La “Buona scuola” della Giannini, ovviamente. Ma anche la storica legge sulla parità di Berlinguer, persino più dei tagli della Gelmini: il Movimento 5 stelle ha intenzione di dare un colpo di spugna a 20 anni di scuola italiana, cancellando le ultime tre grandi riforme dell’istruzione realizzate nel nostro Paese. E la più colpita potrebbe essere proprio la più distante in ordine temporale, visto che al centro del programma uscito dalla consultazione lanciata sul web tra gli iscritti ci sarà la lotta alle private, con un travaso di fondi verso gli istituti statali. Circa 150 milioni di euro, secondo le prime stime che ilfattoquotidiano.it può anticipare. E ancora: tetto di alunni contro le classi pollaio, più formazione per i docenti e più tecnologia nella didattica.

ADDIO ALLE PARITARIE? – La netta distinzione tra scuola pubblica e privata è il dato che emerge con maggior forza dal voto online, a cui hanno partecipato poco meno di 20mila iscritti. Non a caso alla questione erano dedicati ben due quesiti su cinque. Risposte plebiscitarie per domande abbastanza scontate: il 94% si è detto “favorevole a destinare prioritariamente alle scuole statali i finanziamenti pubblici”; poco più bassa (84%) la percentuale di chi vuole rivedere la famosa Legge Berlinguer, che nel 2000 ha introdotto l’attuale sistema pubblico formato da istituti statali e paritarie. Il risultato è che lo stesso concetto di “parità”, cardine di quella riforma e al centro di mille attenzioni anche degli ultimi governi (specie da parte dell’ala ministeriale che fa capo agli alfaniani), sarà messo in discussione: l’obiettivo è tornare alla situazione precedente, con una netta separazione fra privato e pubblico.

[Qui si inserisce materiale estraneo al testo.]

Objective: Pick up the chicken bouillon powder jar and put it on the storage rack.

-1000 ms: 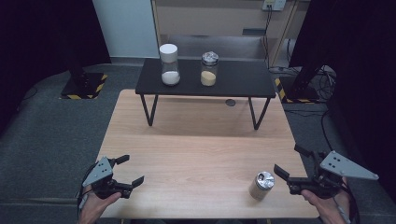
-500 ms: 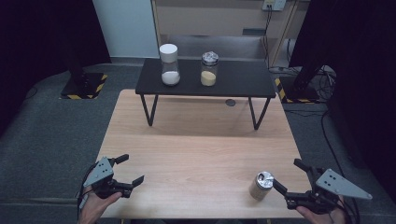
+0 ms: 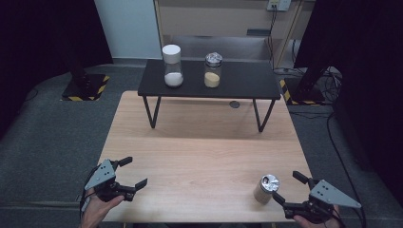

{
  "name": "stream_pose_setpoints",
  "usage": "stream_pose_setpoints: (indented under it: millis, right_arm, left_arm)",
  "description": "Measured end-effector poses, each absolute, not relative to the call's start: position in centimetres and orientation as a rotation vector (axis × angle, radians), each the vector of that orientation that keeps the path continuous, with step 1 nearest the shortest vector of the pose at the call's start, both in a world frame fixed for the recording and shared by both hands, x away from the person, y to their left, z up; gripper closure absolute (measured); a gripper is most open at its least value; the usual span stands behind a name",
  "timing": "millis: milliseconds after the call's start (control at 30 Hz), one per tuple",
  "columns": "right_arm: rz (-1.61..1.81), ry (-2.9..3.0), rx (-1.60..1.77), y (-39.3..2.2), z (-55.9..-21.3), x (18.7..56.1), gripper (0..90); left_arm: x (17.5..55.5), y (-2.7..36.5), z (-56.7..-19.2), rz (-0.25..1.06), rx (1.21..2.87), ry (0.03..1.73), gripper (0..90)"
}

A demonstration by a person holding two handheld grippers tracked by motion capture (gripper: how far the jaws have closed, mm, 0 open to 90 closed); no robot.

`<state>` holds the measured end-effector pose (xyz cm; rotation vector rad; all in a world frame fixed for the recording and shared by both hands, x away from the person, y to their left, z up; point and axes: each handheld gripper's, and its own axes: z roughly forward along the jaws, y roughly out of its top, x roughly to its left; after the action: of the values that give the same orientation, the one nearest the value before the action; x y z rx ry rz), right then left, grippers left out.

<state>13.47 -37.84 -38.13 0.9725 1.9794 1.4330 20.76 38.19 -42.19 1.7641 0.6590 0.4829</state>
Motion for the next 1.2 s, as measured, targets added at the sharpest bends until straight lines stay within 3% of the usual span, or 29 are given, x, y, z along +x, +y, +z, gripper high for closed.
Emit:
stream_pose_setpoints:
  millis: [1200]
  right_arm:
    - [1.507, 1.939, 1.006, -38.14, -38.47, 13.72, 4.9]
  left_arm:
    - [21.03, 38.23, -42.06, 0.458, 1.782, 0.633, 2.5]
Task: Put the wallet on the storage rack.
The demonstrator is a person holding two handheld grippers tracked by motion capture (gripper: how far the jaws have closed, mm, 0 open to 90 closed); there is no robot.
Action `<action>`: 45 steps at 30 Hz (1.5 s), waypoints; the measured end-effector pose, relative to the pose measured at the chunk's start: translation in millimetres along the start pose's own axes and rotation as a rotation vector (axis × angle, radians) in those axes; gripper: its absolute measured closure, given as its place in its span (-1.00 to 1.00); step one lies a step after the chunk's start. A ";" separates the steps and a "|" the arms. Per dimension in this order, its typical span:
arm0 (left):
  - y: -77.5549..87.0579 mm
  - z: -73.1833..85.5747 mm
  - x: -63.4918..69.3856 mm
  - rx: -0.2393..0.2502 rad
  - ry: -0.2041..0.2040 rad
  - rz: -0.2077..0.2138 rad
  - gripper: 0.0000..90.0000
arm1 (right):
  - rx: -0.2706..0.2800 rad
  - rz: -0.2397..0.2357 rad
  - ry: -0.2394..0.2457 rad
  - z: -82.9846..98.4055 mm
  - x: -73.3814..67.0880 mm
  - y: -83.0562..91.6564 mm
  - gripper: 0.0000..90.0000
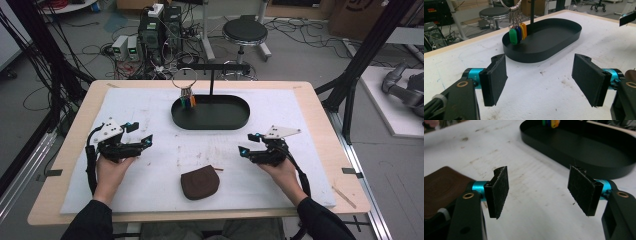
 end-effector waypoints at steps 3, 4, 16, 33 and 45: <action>-0.2 0.2 0.5 -0.003 0.002 0.004 -0.38 | -0.020 -0.019 0.024 -0.8 -8.5 -12.4 -0.25; -0.2 0.2 0.5 -0.003 0.001 0.004 -0.38 | -0.029 -0.027 0.029 -1.0 -11.5 -16.7 -0.25; 0.5 0.2 0.8 -0.002 0.003 0.004 -0.38 | -0.130 -0.171 0.048 -1.7 -50.5 -65.6 -0.25; -0.9 -0.2 6.4 -0.007 -0.018 0.020 -0.38 | -0.256 -0.378 -0.146 9.2 -55.6 -84.1 0.34; -2.5 -1.9 12.6 -0.008 -0.027 0.037 -0.38 | -0.216 -0.329 0.018 -1.0 -67.6 -75.1 0.81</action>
Point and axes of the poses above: each handheld gripper's, and its own axes: y roughly backward along the jaws, z roughly out of its underside, x roughly to its right, the point moved 6 cm from there along -y, roughly forward along the jaws, and after that the axes turned 8 degrees about -z, right-handed, at the moved point
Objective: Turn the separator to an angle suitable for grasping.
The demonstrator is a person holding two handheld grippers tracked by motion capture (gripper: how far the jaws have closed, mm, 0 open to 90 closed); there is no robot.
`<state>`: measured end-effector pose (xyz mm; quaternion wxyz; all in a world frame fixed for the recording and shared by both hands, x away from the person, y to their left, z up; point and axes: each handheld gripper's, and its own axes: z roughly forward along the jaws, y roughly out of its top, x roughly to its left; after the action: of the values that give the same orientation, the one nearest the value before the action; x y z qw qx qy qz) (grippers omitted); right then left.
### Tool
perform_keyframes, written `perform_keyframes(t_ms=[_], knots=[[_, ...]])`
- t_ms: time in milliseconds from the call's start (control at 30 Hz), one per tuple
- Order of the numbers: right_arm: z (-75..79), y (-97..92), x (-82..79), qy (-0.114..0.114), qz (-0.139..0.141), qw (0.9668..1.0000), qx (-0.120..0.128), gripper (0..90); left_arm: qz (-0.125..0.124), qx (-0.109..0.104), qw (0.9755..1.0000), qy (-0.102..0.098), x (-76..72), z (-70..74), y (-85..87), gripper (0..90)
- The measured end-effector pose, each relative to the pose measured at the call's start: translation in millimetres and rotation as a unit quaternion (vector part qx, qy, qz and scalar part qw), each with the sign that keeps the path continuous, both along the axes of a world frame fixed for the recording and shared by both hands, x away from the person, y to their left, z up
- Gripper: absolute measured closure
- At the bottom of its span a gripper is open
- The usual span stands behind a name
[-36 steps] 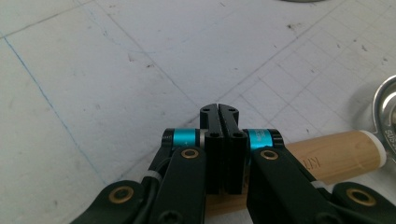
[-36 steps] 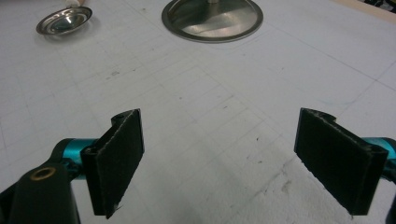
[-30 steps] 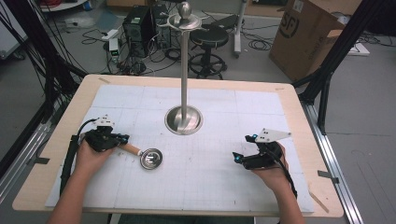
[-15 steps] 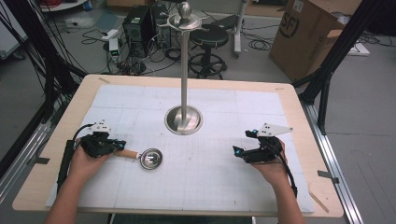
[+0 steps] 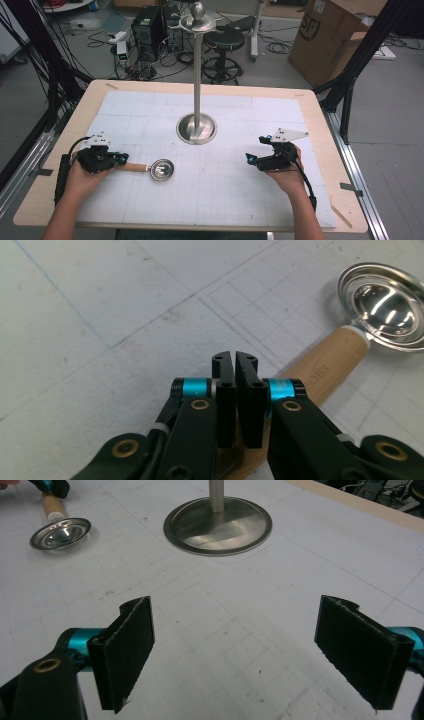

150 MILIONI DALLE PRIVATE ALLE STATALI – Meno fondi alle private, però, non significa zero euro: dal discorso il M5s esclude il segmento 0-6 anni, la scuola dell’infanzia, su cui lo Stato non garantisce un servizio completo e spesso la scelta delle famiglie è obbligata. E siccome delle circa 13mila paritarie oltre il 70% sono nidi o asili, buona parte del finanziamento che ammonta a circa 500 milioni di euro l’anno dovrebbe comunque essere mantenuto. Si può quantificare tra i 150 e i 200 milioni di euro il travaso di soldi dalle private (elementari, medie e superiori) alle statali. Una somma che verrebbe utilizzata per aumentare il fondo di funzionamento delle scuole, attualmente intorno ai 230 milioni, e combattere il fenomeno dei “contributi volontari”: circa 25mila euro in più ad istituto, non una fortuna ma comunque una boccata d’ossigeno per i presidi che a volte fanno fatica a garantire anche i servizi essenziali e sono costretti a ricorrere all’aiuto delle famiglie.

DALLA GELMINI ALLA GIANNINI – Sugli altri argomenti ci sono meno certezze, se non quella di rivedere le riforme Giannini e Gelmini. Nella domanda dedicata alla “Buona Scuola”, spiccano l’esigenza di cancellare la chiamata diretta e il bonus docenti, ma anche la “formazione obbligatoria e retribuita degli insegnanti”, entrambe al 30%; meno preferenze, invece, per il no ai test Invalsi e all’alternanza scuola-lavoro. Per l’offerta formativa vince la lotta alle classi pollaio (43%), mentre per quanto riguarda la didattica gli iscritti si sono divisi in maniera pressoché identica fra le varie opzioni, facendo emergere il desiderio di una maggiore tecnologia a scuola, tra strumenti digitali e “ambienti innovativi”. Mancano ovviamente molti temi: dal sostegno all’edilizia scolastica, passando il reclutamento dei docenti. “Sono delle prime indicazioni”, spiega la deputata Silvia Chimienti. “Abbiamo chiesto ai nostri elettori di darci un ordine di priorità, poi queste proposte dovranno essere strutturate: su tanti altri argomenti abbiamo già depositato emendamenti e proposte di legge, che saranno ripresi al momento della stesura del programma definitivo”. Siamo solo alle linee guida, insomma. Che per ora si fermano alla scuola: presto in tema d’istruzione verrà lanciata anche un’altra consultazione su università e ricerca.